PROBLEM ▸
Quote all of the data below exactly, please.

SUPPLIED DATA ▸
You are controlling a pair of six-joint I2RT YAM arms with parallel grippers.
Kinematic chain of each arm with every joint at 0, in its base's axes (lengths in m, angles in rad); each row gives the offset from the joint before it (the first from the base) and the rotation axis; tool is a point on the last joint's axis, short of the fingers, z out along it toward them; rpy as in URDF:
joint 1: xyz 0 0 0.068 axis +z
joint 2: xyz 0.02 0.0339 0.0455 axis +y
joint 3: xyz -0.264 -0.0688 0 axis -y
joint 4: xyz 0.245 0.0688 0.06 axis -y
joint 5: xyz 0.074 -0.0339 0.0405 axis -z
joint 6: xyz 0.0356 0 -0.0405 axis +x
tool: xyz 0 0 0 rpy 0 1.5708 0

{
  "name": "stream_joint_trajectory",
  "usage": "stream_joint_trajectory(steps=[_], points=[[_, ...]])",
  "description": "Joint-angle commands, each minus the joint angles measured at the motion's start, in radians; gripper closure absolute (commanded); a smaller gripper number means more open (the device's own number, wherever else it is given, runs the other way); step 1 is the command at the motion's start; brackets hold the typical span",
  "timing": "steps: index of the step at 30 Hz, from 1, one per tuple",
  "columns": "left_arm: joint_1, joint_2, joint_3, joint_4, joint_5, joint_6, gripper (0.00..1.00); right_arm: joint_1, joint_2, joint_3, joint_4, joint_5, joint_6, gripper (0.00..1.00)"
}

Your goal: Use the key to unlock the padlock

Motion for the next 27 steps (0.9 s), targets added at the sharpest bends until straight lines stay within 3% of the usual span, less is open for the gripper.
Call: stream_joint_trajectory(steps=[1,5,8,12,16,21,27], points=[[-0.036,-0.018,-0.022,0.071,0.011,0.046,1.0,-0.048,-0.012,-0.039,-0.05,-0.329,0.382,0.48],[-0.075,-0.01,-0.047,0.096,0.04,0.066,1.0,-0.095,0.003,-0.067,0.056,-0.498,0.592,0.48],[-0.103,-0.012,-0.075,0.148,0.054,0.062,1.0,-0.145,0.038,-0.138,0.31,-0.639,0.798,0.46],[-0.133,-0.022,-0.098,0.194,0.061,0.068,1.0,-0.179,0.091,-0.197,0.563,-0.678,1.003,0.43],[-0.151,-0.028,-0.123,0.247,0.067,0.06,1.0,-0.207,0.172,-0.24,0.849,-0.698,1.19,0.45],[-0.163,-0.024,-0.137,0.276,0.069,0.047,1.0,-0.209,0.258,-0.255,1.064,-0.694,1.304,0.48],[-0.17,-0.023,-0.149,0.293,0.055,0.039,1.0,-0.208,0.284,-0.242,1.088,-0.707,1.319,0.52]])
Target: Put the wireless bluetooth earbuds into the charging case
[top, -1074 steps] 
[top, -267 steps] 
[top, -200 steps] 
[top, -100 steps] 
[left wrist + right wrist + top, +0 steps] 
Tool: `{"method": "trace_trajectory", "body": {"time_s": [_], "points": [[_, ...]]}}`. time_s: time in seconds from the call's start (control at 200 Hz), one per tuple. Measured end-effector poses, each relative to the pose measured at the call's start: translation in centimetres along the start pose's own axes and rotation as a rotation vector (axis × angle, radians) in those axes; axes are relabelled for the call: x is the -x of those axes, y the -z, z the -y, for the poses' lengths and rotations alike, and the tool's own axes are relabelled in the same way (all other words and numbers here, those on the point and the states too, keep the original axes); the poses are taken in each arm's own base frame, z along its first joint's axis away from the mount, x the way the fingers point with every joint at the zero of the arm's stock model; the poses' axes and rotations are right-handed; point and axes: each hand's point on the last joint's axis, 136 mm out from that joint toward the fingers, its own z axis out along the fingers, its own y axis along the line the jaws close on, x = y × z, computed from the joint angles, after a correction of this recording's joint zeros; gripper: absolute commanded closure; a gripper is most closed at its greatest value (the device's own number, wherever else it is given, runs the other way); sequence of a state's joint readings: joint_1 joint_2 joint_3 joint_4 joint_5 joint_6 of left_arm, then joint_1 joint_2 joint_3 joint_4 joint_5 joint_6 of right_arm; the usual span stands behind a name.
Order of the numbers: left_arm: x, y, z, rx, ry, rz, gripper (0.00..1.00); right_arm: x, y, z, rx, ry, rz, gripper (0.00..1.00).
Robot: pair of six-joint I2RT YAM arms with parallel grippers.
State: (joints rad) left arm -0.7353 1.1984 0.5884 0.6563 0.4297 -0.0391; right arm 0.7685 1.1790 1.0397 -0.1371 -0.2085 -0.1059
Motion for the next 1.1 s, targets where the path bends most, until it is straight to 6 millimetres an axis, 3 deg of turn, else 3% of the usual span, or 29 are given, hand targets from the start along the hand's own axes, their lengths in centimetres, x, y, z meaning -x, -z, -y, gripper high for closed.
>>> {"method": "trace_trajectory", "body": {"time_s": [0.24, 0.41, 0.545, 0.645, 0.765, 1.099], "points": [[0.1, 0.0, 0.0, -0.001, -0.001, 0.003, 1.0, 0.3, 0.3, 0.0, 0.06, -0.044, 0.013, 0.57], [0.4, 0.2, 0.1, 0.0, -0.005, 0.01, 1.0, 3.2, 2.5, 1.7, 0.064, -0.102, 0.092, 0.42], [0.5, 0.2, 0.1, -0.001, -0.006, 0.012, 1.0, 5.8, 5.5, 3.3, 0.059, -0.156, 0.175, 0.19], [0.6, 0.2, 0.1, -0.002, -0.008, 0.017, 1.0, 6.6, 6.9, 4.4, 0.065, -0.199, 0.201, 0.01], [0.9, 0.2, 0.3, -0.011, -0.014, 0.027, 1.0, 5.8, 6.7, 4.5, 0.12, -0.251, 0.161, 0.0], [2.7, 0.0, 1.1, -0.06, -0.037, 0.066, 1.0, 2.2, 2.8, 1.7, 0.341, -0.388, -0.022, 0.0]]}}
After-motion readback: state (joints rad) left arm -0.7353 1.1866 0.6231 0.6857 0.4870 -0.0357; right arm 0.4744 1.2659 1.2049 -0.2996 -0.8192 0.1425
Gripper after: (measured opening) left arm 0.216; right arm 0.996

RESPONSE AREA ▸
You are controlling a pair of six-joint I2RT YAM arms with parallel grippers.
Kinematic chain of each arm with every joint at 0, in its base's axes (lengths in m, angles in rad); each row gives the offset from the joint before it (the first from the base) and the rotation axis; tool is a point on the last joint's axis, short of the fingers, z out along it toward them; rpy as in URDF:
joint 1: xyz 0 0 0.068 axis +z
joint 2: xyz 0.02 0.0339 0.0455 axis +y
joint 3: xyz -0.264 -0.0688 0 axis -y
joint 4: xyz 0.245 0.0688 0.06 axis -y
joint 5: xyz 0.074 -0.0339 0.0405 axis -z
joint 6: xyz 0.0356 0 -0.0405 axis +x
tool: xyz 0 0 0 rpy 0 1.5708 0

{
  "name": "stream_joint_trajectory",
  "usage": "stream_joint_trajectory(steps=[_], points=[[_, ...]])",
  "description": "Joint-angle commands, each minus the joint angles measured at the motion's start, in radians; gripper closure absolute (commanded); a smaller gripper number means more open (the device's own number, wherever else it is given, runs the other way); step 1 is the command at the motion's start; brackets hold the typical span",
  "timing": "steps: index of the step at 30 Hz, from 1, one per tuple",
  "columns": "left_arm: joint_1, joint_2, joint_3, joint_4, joint_5, joint_6, gripper (0.00..1.00); right_arm: joint_1, joint_2, joint_3, joint_4, joint_5, joint_6, gripper (0.00..1.00)"
}

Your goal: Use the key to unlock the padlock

Motion for the next 27 steps (0.9 s), targets added at the sharpest bends until straight lines stay within 3% of the usual span, less is open for the gripper.
Call: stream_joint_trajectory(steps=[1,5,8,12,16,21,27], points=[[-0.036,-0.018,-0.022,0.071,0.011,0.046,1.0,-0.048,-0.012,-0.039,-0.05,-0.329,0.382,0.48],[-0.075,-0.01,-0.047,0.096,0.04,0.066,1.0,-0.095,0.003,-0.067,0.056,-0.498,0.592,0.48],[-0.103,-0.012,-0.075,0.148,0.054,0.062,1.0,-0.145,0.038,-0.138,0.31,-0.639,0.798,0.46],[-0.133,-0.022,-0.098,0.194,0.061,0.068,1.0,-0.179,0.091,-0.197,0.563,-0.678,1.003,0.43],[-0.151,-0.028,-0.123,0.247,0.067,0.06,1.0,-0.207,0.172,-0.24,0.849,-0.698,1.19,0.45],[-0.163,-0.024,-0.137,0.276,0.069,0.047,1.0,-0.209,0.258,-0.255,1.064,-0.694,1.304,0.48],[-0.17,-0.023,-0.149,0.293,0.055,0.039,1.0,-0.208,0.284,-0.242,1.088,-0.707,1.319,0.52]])
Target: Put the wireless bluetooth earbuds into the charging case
[top, -1074 steps] 
[top, -267 steps] 
[top, -200 steps] 
[top, -100 steps] 
[left wrist + right wrist + top, +0 steps] 
Tool: `{"method": "trace_trajectory", "body": {"time_s": [_], "points": [[_, ...]]}}`. time_s: time in seconds from the call's start (control at 200 Hz), one per tuple. Measured end-effector poses, each relative to the pose measured at the call's start: translation in centimetres along the start pose's own axes and rotation as a rotation vector (axis × angle, radians) in those axes; axes are relabelled for the call: x is the -x of those axes, y the -z, z the -y, for the poses' lengths and rotations alike, and the tool's own axes are relabelled in the same way (all other words and numbers here, those on the point and the states too, keep the original axes); the poses are taken in each arm's own base frame, z along its first joint's axis away from the mount, x the way the fingers point with every joint at the zero of the arm's stock model; the poses' axes and rotations are right-handed; point and axes: each hand's point on the last joint's axis, 136 mm out from that joint toward the fingers, its own z axis out along the fingers, its own y axis along the line the jaws close on, x = y × z, computed from the joint angles, after a correction of this recording's joint zeros; gripper: absolute commanded closure; a gripper is most closed at its greatest value (the device's own number, wherever else it is given, runs the other way); sequence of a state's joint readings: joint_1 joint_2 joint_3 joint_4 joint_5 joint_6 of left_arm, then joint_1 joint_2 joint_3 joint_4 joint_5 joint_6 of right_arm; the usual span stands behind a name.
Order of the numbers: left_arm: x, y, z, rx, ry, rz, gripper (0.00..1.00); right_arm: x, y, z, rx, ry, rz, gripper (0.00..1.00).
Robot: pair of six-joint I2RT YAM arms with parallel grippers.
State: (joints rad) left arm -0.7353 1.1984 0.5884 0.6563 0.4297 -0.0391; right arm 0.7685 1.1790 1.0397 -0.1371 -0.2085 -0.1059
Motion for the next 1.1 s, targets where the path bends most, until it is straight to 6 millimetres an axis, 3 deg of turn, else 3% of the usual span, or 29 are given, hand targets from the start along the hand's own axes, their lengths in centimetres, x, y, z meaning -x, -z, -y, gripper high for closed.
>>> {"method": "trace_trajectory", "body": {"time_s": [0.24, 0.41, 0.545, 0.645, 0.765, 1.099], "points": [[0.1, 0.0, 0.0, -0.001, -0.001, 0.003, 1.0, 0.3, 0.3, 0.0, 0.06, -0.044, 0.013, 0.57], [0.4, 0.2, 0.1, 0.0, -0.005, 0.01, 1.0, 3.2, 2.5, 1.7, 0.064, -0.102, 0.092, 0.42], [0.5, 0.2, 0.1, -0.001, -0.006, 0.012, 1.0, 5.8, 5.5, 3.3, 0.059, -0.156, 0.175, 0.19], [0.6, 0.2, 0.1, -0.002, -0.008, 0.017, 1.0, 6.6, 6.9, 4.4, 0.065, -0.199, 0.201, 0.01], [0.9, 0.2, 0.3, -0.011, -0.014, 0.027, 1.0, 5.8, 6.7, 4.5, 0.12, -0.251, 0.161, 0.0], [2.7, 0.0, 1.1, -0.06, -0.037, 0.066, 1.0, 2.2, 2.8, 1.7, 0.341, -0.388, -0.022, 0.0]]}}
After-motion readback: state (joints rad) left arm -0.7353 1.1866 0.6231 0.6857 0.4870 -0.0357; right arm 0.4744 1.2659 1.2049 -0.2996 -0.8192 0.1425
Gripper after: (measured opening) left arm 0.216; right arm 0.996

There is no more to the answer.